Митька задохнулся от обиды, злости и брезгливости. Кулаки его сами сжались так, что побелели костяшки пальцев. Он привстал, будто собираясь прыгнуть.
— Вы… вы, — ему уже не хотелось, он уже не мог заставить себя называть его дядей Колей. А как иначе назвать — не знал. — Вы… гадкий человек. — Митьку и здесь удерживала въевшаяся стеснительность, из-за которой он до сих пор не произнес ни одного грубого, бранного слова, ни одной похабности.
Николай грязно выругался, сказал:
— Эх, не обварил я тебя, гаденыша, в бочке. Послушался, дурак, того ублюдка…
— Заткнись, гниль! — крикнул из угла Костя. Николай повернул голову в его сторону, зарычал:
— А, так и ты тут! Живой! Ну, сейчас твоя жизня и кончится. — И вдруг, как перед нырянием в воду глубоко вдохнув воздух, нечеловечески заверещал: — Вот его к стенке! Он дезертир! Гад! Палач! Фашист! Это он меня!
Николай припадочно забился в руках солдат. Майор вскочил со скамейки, крикнул:
— Уберите его отсюда! Обоих! Вон! Во двор! Стеречь!
Николая поволокли во двор. Костя спокойно, вперевалочку пошел следом. Митька тоже встал, шагнул к двери.
— А ты сиди, шпендрик. С тобой еще поговорить хочу. Панькин! Где вы там, Панькин! Мне сегодня дадут поесть?!
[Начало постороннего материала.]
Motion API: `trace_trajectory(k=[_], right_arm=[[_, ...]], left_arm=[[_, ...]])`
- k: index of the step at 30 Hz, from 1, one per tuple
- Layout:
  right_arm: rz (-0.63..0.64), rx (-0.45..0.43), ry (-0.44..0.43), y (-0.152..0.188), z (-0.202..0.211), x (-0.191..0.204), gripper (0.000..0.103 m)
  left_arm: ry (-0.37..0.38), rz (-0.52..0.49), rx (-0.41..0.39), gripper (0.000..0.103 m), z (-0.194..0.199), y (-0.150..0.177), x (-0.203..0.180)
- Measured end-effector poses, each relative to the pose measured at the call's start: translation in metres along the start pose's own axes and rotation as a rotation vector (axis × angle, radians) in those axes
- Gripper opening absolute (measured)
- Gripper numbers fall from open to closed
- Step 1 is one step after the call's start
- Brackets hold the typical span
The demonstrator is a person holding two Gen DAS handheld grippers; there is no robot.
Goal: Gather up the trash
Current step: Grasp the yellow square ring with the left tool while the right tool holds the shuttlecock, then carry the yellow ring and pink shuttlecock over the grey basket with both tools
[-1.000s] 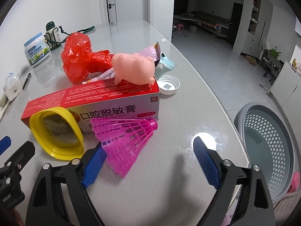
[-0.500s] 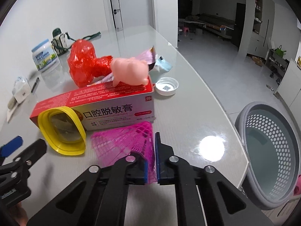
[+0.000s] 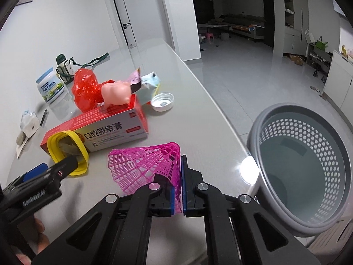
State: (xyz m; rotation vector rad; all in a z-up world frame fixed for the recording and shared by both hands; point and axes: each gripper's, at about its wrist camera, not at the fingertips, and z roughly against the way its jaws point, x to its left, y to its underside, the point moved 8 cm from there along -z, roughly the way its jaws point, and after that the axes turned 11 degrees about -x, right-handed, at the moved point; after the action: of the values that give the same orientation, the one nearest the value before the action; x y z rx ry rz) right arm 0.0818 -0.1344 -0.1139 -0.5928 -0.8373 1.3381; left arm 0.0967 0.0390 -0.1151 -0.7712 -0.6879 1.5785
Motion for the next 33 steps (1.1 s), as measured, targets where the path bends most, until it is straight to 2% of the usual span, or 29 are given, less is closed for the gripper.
trace_trajectory(k=[9,11,13,14,19,26,33], right_arm=[[-0.024,-0.001,-0.004,0.003,0.006,-0.016,0.005],[-0.032,0.000,-0.002,0.003,0.007,-0.019,0.005],[-0.040,0.001,-0.003,0.003,0.007,-0.020,0.005],[-0.044,0.001,-0.003,0.003,0.007,-0.020,0.005],[-0.047,-0.006,-0.001,0.000,0.011,-0.021,0.005],[-0.058,-0.014,0.007,-0.001,0.016,-0.026,0.005],[-0.102,-0.049,0.079,-0.005,0.037,-0.064,0.005]], left_arm=[[-0.063,-0.036,-0.025,0.096,-0.012,-0.007,-0.011],[-0.058,-0.046,-0.035,0.088,-0.012,-0.009,-0.013],[-0.045,-0.052,-0.023,0.072,-0.014,-0.007,-0.016],[-0.041,-0.054,-0.014,0.069,-0.014,-0.006,-0.017],[-0.018,-0.039,-0.022,0.068,-0.010,-0.005,-0.016],[0.018,-0.073,-0.036,0.068,0.008,-0.007,-0.023],[0.147,-0.157,-0.076,0.068,0.032,-0.017,-0.077]])
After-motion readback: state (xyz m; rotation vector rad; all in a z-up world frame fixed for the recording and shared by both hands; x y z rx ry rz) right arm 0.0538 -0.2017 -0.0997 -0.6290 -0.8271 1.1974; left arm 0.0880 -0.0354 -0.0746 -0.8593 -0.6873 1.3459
Проворный Панькин подтащил увесистый вещмешок, развязал, достал и положил на стол яркую банку с американскими консервами, кусок сала, горбушку черного хлеба, большую, чуть приржавленную селедку, крупную золотистую луковицу, два яблока. Поставил кружку, фляжку. От всего этого шел одуряюще аппетитный запах, и Митька, забывшись, громко сглотнул заполнившую рот слюну.